┌────────
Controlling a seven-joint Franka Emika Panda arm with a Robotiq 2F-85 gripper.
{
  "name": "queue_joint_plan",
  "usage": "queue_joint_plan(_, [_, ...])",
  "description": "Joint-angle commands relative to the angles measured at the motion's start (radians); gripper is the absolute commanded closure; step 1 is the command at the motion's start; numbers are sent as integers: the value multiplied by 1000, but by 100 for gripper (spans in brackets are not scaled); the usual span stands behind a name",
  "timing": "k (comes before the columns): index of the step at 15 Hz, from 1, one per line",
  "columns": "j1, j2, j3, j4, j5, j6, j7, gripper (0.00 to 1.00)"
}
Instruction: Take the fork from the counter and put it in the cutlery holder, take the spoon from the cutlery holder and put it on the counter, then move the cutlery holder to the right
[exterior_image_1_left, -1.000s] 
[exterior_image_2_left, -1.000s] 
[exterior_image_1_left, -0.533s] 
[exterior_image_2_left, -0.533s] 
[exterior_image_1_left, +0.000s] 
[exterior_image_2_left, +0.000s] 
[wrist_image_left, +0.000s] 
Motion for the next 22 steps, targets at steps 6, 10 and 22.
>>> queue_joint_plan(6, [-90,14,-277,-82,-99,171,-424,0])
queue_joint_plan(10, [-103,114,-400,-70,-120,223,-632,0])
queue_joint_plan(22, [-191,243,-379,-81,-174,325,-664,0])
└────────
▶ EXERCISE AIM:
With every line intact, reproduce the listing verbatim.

▶ YOUR RESPONSE:
Controlling a seven-joint Franka Emika Panda arm with a Robotiq 2F-85 gripper.
{
  "name": "queue_joint_plan",
  "usage": "queue_joint_plan(_, [_, ...])",
  "description": "Joint-angle commands relative to the angles measured at the motion's start (radians); gripper is the absolute commanded closure; step 1 is the command at the motion's start; numbers are sent as integers: the value multiplied by 1000, but by 100 for gripper (spans in brackets are not scaled); the usual span stands behind a name",
  "timing": "k (comes before the columns): index of the step at 15 Hz, from 1, one per line",
  "columns": "j1, j2, j3, j4, j5, j6, j7, gripper (0.00 to 1.00)"
}
Instruction: Take the fork from the counter and put it in the cutlery holder, take the spoon from the cutlery holder and put it on the counter, then move the cutlery holder to the right
[exterior_image_1_left, -1.000s] 
[exterior_image_2_left, -1.000s] 
[exterior_image_1_left, -0.533s] 
[exterior_image_2_left, -0.533s] 
[exterior_image_1_left, +0.000s] 
[exterior_image_2_left, +0.000s] 
[wrist_image_left, +0.000s] 
Motion for the next 22 steps, targets at steps 6, 10 and 22.
>>> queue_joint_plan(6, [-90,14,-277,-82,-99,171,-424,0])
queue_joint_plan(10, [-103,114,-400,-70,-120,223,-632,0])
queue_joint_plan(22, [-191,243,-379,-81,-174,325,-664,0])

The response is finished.